Strzał w Sejmie. Ranny funkcjonariusz Straży Marszałkowskiej

Strzał w Sejmie. Jeden z funkcjonariuszy Straży Marszałkowskiej został ranny w nogę. Jak doszło do zranienia mężczyzny? W tej sprawie głos zabrał dyrektor Centrum Informacyjnego Sejmu Andrzej Grzegrzółka. Z jego relacji wynika, że do wystrzału doszło w niefortunny sposób podczas czyszczenia broni przez funkcjonariusza. Okolicznościami zdarzenia zajęła się już Straż Marszałkowska,  Policja oraz Prokurator. Do zajścia doszło w strefie zamkniętej,  gdzie dostępu nie posiadały osoby postronne.
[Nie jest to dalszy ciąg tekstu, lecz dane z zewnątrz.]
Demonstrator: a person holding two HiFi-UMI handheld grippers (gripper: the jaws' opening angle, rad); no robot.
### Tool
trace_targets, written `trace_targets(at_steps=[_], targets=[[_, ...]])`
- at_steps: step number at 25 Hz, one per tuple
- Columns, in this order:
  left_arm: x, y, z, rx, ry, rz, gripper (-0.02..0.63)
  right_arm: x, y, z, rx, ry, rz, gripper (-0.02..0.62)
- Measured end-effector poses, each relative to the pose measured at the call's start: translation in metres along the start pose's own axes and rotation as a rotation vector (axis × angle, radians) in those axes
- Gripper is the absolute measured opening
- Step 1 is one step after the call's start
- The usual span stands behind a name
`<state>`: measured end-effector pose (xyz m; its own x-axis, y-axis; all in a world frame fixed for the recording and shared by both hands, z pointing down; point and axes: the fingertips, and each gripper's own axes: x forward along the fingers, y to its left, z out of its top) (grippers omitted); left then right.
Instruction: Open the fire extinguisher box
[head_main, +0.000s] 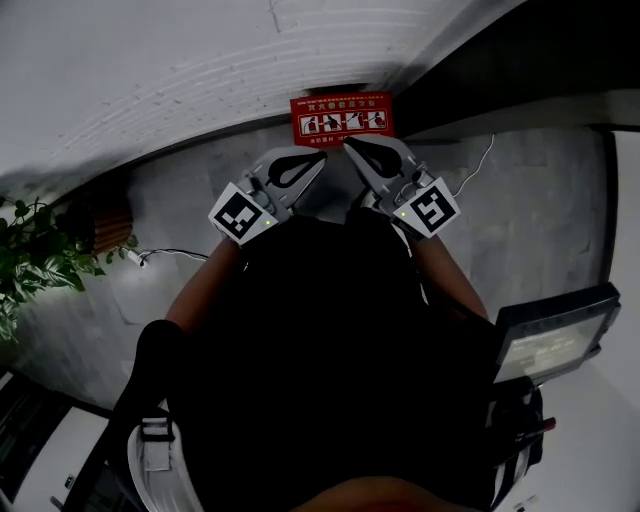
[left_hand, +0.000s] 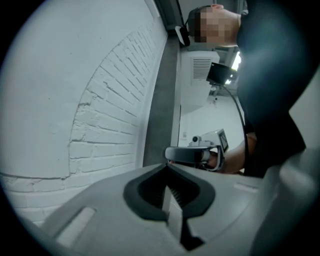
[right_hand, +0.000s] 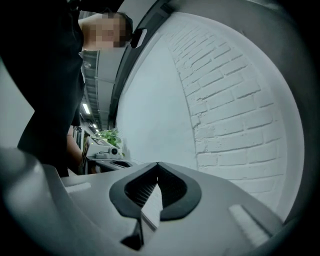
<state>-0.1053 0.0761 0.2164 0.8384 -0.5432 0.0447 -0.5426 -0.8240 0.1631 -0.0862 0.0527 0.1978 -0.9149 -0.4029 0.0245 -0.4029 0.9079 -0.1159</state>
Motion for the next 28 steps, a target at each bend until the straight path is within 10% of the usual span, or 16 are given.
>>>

Strzał w Sejmie. Jeden z funkcjonariuszy Straży Marszałkowskiej został ranny w nogę

Do niefortunnego zajścia doszło w niedzielę w Sejmie. Z relacji mediów oraz dyrektora Centrum Informacyjnego Sejmu wynika, że do zajścia doszło w sposób przypadkowy. Aktualnie sprawa jest badana przez Straż Marszałkowską, Policję oraz także Prokuraturę.
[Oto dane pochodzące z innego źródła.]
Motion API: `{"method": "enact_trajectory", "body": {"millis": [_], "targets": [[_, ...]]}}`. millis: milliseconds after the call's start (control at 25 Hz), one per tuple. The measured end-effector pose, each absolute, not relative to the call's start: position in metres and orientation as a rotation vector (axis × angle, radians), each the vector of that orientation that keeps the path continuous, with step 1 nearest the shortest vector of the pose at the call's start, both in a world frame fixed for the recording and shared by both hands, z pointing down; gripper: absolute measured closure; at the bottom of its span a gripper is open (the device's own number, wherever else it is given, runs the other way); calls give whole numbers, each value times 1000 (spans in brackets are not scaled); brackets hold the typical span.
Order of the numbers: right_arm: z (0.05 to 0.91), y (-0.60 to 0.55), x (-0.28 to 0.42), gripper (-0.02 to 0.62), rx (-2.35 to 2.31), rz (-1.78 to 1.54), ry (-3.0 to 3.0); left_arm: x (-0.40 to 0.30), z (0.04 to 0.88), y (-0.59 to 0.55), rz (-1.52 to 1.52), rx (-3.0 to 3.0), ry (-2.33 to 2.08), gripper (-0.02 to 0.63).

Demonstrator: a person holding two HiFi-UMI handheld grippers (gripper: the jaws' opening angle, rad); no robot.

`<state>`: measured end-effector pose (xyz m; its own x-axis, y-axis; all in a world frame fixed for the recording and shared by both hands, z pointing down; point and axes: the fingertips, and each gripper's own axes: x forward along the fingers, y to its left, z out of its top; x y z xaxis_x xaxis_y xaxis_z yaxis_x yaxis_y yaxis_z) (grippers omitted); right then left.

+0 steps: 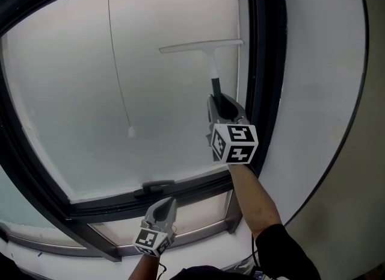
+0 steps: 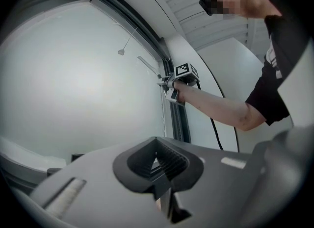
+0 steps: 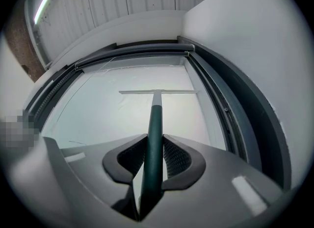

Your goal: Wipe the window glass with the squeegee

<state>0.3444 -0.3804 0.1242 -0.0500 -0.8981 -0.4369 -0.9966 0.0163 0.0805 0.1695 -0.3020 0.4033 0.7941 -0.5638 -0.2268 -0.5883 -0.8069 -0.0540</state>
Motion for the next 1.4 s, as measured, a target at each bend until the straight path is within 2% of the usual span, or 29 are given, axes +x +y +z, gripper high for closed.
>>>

W odpowiedzi na liczne pytania przedstawicieli mediów, potwierdzamy, że w niedzielę 31 stycznia, podczas rutynowych czynności służbowych wykonywanych przez funkcjonariusza Straży Marszałkowskiej, doszło do postrzałupowiedział dyrektor Centrum Informacyjnego Sejmu Andrzej Grzegrzółka.

Nieszczęśliwy wypadek  miał miejsce w strefie zamkniętej dla osób postronnych.  Nie było to pomieszczenie należące do głównej części kompleksu Sejmu. W zajściu ranny został tylko strażnik. Na ten moment nie podano informacji na temat jego stanu zdrowia.